【豊臣兄弟!トリビア】残虐と恐れられた織田信長が敵将の髑髏を盃にした“本当の理由”

根底にあった贖罪の念

『浅井三代記』は江戸時代のベストセラーであり、髑髏の盃のエピソードは信長が苛烈で残虐であったというイメージを多くの人々に植えつける結果となった。現在でも史実として語り継がれることが多い逸話であるが、これは創作であるという説も存在する。

ポルトガルの宣教師ルイス・フロイスが記した『日本史』によると、信長は食事に対して節制を心がけており、酒を飲むことはほとんどなかったという。フロイスは信長と親交があった人物であり、『日本史』は信長の死後から長い年月が経過して作成された『浅井三代記』よりも信ぴょう性が高い史料といえる。そのため、家臣と共に酒を飲み交わすことはありえないというのだ。

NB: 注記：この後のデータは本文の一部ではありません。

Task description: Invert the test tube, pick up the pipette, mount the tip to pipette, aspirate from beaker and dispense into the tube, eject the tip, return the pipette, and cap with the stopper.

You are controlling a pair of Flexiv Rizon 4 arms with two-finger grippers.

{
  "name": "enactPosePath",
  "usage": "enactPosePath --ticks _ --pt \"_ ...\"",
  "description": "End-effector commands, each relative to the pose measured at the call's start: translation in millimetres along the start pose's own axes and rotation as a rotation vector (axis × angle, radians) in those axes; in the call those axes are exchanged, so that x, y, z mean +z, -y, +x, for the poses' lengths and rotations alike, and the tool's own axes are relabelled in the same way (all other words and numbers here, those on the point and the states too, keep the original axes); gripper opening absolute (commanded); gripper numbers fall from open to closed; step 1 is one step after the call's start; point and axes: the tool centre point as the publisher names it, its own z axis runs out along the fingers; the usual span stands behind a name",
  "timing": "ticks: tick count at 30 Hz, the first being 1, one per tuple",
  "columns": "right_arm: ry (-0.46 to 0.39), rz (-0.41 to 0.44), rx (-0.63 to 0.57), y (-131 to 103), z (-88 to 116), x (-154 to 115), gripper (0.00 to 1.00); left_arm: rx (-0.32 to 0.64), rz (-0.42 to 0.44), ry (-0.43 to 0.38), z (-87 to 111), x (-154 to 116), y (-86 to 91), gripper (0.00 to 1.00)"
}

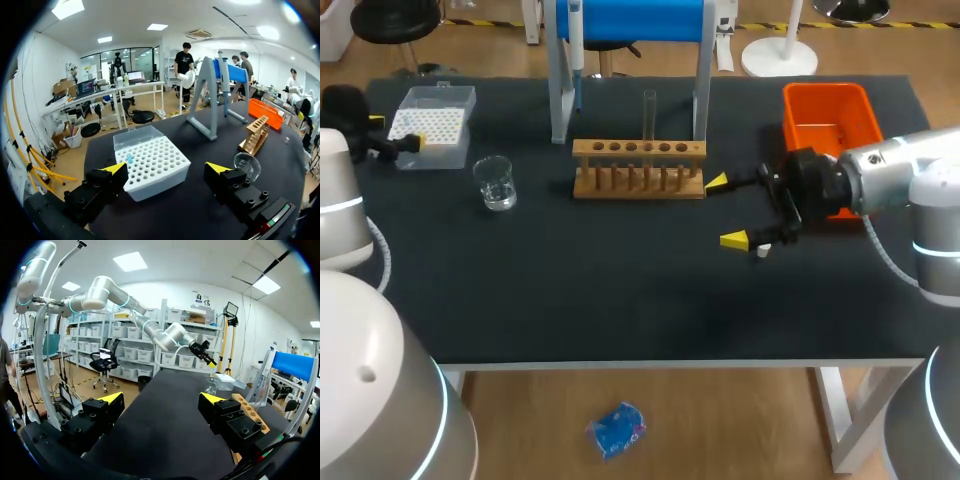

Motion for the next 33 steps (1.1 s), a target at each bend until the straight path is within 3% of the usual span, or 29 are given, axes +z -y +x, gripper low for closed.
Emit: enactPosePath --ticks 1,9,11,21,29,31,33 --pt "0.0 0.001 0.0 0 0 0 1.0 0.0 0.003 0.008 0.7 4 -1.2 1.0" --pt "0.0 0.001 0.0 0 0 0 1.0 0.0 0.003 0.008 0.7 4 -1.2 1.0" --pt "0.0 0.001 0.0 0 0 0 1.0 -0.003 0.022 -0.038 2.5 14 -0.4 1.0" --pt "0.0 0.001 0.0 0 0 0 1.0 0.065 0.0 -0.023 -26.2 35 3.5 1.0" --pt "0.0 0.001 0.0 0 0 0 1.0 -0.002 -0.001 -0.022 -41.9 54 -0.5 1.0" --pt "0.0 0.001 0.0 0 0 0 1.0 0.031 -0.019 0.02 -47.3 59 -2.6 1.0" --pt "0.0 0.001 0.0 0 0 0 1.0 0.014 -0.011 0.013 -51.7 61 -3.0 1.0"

ただ、信長が髑髏を盃にしたのは元旦とされているため、新年を祝賀する儀式という意味合いで、普段は口にしない酒を飲んだ可能性は考えられるだろう。

では、もしこの逸話が仮に事実であった場合、なぜ信長はそのような行為をしたのだろうか。ただ戦果を家臣に誇示するためという説もあるが、有力視されている説が「自らが討ち取った敵将を弔うため」というものである。

戦国時代の武将たちには、討ち取った敵将の遺骨を数年間供養することで、成仏させるという風習が存在した。髑髏に装飾が行われていたのは、自らと戦った敵将を讃えるためであり、家臣たちと酒を飲み交わすことで、死者の霊魂が明るい気持ちで成仏できるよう配慮したのだという。

また、自らの裏切りによって妹の結婚相手を自害に追い込んだことに、贖罪の念もあったのかもしれない。

仮に上記の説が真実であった場合、信長は後世のイメージとは裏腹の、敵対者に敬意を払う武士道精神を持った人物であったということになる。